A bump in Cleveland's Hispanic population is a sign 'we are growing,' but work remains
For years, the tiny suburb of Linndale on Cleveland’s southwest side was known to most people for one thing: speeding tickets.
The village's 400 yards of Interstate 71 were a notorious speed trap — and remained so for decades, despite numerous efforts by the state legislature to prevent Linndale from profiting off freeway speeders. (Those efforts finally succeeded a few years ago, though at least one red light camera still operates on a busy street as it passes through village limits.)

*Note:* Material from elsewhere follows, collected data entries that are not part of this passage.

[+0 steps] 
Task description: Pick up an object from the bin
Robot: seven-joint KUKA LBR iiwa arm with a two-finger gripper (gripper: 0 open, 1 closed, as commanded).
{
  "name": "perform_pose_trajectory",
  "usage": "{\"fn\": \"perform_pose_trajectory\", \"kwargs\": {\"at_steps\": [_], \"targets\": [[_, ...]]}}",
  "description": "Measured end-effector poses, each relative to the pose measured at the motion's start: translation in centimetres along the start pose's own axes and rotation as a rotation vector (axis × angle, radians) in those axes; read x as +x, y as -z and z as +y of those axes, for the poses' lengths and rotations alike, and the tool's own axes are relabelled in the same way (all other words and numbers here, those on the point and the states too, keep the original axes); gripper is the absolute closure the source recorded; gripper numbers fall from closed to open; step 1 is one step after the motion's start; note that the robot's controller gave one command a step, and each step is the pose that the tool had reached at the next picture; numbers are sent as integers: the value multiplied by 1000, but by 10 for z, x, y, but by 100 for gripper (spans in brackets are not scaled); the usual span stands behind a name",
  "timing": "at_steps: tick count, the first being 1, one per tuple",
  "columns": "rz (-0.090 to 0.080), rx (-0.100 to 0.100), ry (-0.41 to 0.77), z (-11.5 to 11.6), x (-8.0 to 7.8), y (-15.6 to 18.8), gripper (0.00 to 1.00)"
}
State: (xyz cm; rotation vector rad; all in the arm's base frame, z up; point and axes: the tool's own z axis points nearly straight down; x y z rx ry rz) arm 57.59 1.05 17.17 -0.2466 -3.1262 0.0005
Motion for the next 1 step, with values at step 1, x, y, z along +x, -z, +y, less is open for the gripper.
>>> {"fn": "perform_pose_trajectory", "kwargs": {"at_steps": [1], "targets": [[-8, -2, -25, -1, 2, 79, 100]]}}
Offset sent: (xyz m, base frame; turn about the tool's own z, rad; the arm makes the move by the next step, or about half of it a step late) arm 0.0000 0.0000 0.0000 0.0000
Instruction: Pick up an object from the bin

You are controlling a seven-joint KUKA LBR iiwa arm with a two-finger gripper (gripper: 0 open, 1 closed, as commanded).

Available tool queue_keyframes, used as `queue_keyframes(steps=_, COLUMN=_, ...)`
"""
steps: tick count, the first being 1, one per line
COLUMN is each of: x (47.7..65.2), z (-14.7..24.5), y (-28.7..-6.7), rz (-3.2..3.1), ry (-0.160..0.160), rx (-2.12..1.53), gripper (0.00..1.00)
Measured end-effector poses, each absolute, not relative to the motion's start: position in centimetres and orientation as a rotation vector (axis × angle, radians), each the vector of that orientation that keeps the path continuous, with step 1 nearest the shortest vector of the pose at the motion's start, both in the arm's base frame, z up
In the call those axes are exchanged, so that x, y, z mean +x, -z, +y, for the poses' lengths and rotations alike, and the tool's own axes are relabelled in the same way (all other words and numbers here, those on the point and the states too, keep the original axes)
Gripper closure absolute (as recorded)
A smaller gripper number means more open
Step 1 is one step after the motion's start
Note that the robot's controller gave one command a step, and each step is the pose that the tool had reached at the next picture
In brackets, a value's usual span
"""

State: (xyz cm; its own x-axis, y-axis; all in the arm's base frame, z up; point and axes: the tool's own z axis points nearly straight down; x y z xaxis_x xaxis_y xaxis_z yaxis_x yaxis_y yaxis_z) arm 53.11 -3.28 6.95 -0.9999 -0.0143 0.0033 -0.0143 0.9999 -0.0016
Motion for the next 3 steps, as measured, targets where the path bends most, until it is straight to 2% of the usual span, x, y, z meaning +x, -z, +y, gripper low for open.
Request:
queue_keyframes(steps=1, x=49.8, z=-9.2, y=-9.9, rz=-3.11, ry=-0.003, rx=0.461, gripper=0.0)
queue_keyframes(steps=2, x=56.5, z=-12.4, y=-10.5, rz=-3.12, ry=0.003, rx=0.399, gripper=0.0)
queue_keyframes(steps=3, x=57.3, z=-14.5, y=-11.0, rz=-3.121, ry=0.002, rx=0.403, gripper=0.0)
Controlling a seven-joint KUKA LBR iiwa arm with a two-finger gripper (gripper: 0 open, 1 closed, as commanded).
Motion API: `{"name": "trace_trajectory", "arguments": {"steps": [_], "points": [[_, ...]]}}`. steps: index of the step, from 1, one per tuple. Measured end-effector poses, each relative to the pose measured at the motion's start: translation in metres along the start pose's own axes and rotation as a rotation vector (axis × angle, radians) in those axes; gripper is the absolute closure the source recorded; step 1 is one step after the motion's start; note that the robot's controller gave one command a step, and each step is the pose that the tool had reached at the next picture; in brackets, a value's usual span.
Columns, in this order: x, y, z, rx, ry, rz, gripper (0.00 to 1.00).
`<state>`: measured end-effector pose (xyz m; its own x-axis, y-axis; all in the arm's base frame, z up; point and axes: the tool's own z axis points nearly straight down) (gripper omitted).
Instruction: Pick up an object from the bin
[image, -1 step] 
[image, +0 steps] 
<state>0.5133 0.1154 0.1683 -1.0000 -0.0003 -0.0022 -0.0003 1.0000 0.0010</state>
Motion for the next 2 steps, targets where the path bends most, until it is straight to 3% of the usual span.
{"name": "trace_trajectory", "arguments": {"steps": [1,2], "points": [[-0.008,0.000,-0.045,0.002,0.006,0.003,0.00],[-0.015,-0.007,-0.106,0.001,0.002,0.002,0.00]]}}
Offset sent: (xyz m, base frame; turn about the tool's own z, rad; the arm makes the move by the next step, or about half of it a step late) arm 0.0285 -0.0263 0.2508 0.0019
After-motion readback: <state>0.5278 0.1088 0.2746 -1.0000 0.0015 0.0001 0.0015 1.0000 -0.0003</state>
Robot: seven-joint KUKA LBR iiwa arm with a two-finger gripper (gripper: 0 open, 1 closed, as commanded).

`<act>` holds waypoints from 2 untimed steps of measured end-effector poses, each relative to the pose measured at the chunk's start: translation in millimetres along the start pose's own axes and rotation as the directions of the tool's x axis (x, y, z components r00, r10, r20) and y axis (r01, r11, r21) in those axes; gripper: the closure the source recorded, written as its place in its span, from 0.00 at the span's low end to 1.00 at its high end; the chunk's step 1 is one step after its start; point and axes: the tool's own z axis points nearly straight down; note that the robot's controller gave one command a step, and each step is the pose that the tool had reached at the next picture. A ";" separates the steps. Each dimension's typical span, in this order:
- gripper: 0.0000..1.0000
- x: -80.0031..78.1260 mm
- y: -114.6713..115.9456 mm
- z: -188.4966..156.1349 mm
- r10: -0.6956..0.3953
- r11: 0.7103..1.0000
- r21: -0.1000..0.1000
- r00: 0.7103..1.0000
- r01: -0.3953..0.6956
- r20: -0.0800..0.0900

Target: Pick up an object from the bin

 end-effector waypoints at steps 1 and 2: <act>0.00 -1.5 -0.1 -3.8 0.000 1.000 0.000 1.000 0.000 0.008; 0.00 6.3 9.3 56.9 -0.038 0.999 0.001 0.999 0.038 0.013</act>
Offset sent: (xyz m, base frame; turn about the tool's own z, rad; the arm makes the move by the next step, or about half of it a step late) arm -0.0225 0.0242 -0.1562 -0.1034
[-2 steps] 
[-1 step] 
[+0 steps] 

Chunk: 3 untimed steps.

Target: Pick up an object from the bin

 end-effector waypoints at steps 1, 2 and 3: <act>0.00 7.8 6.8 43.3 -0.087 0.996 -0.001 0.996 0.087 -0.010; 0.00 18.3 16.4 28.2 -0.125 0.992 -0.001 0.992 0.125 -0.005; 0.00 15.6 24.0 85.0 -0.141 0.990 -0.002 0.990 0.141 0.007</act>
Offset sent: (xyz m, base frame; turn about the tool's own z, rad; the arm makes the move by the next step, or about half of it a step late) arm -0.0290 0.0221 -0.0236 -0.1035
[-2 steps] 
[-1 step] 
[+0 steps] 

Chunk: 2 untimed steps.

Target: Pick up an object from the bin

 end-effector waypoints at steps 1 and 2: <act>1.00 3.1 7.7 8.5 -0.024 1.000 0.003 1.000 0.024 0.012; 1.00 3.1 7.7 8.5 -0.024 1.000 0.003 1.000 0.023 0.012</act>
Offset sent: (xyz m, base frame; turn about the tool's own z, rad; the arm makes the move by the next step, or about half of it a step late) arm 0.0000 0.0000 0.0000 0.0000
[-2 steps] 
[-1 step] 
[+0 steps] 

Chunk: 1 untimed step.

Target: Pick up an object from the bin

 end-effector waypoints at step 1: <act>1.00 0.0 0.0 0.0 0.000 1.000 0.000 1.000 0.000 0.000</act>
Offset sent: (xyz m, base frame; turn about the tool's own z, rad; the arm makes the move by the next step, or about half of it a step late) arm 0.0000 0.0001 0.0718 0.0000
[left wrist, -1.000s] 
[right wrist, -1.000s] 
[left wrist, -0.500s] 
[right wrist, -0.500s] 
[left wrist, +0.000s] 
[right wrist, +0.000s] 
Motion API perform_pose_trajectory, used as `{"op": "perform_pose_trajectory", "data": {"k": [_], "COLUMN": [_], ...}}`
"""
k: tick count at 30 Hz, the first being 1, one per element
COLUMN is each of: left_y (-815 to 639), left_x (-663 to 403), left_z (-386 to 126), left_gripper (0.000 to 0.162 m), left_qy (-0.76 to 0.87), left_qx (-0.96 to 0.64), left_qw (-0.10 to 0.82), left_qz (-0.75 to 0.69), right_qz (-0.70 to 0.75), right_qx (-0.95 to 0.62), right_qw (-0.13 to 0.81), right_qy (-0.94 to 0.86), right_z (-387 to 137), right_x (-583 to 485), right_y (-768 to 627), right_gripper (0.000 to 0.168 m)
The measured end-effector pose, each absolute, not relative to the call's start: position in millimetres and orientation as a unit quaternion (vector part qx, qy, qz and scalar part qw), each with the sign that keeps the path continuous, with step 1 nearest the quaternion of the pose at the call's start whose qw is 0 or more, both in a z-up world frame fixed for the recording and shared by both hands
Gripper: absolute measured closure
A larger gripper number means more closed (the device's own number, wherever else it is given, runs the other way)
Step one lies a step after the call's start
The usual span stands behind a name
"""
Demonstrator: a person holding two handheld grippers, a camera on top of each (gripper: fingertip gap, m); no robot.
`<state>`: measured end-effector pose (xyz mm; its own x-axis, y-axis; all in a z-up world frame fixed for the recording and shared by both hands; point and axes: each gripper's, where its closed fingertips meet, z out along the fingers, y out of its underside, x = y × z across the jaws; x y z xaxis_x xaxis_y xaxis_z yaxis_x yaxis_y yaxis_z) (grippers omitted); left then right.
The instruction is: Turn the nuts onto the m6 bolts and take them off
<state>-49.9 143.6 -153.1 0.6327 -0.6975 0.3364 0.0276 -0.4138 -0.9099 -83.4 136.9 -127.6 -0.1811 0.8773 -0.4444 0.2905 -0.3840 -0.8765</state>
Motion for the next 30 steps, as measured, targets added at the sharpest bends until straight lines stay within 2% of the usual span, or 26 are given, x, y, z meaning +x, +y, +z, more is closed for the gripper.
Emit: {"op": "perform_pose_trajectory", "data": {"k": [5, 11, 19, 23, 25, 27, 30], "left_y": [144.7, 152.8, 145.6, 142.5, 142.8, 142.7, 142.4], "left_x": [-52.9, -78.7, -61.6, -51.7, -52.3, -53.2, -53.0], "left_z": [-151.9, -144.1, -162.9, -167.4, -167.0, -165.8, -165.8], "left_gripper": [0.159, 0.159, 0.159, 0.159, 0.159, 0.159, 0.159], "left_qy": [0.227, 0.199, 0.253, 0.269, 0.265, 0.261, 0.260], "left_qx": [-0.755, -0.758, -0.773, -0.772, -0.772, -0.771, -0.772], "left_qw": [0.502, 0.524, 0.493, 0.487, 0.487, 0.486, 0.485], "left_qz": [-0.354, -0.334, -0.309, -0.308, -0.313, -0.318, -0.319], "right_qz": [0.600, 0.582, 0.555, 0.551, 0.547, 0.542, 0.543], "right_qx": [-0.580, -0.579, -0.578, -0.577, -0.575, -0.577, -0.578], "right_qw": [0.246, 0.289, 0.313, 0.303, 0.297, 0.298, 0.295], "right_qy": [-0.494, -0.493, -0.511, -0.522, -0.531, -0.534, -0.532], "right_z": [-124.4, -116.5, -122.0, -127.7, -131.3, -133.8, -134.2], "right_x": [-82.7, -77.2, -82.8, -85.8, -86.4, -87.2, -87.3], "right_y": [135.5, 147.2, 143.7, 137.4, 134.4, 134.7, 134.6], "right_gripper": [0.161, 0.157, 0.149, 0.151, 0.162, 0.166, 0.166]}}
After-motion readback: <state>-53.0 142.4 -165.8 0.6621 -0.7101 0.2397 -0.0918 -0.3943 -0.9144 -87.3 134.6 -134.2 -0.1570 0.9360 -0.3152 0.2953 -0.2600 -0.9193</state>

Nowadays, Linndale has a different claim to fame. It's home Cuyahoga County's largest concentration, by percentage, of Hispanic and Latinx people. About 19% of the population of just over 100 reported Hispanic or Latinx heritage in the 2020 Census.
Nowhere is Linndale's status as the county's most Hispanic place more apparent than at Iglesia Oasis de Bendicion. Sunday services at the Pentecostal church draw hundreds of worshippers — almost all of whom speak Spanish.
"Our church is composed of mainly Puerto Ricans, but we also have Guatemalans, Mexicans, Dominicans," said Pastor Roberto Rodriguez. "It’s definitely very special because people look out for each other."
But the growing visibility of Northeast Ohio’s Hispanic population isn’t limited to this small suburb. According to the 2020 Census, the city of Cleveland gained more than 9,000 Hispanics. It and the suburb of Brooklyn, which borders both Linndale and Cleveland, now have populations that are 13% Hispanic — their highest proportions ever. Outside Cuyahoga County, the cities of Lorain and Painesville are more than a quarter Hispanic and Latinx.
Those numbers run counter to an overall downward trend in the overall populations of both Cleveland, which lost 6% of its population between 2010 and 2020, and Cuyahoga County, which lost 1.2%. (Most of the people who left were non-Hispanic whites and Blacks, with small increases in the Asian and multiracial populations.)
Linndale, infamous for aggressive policing of speeders, is home to Cuyahoga County's largest concentration, by percentage, of Hispanic and Latinx people. [Justin Glanville / Ideastream Public Media]
Many draws, but 'work to be done'
Affordability and family ties are among the main reasons for the region's growth in Hispanic and Latinx residents, said Victor Ruiz of Esperanza, a local nonprofit that works with Hispanic families to boost kids’ academic achievement.
It’s also possible, he said, that more Hispanic people either filled out their Census forms or identified their ethnicity as Hispanic or Latinx in 2020 compared with past years.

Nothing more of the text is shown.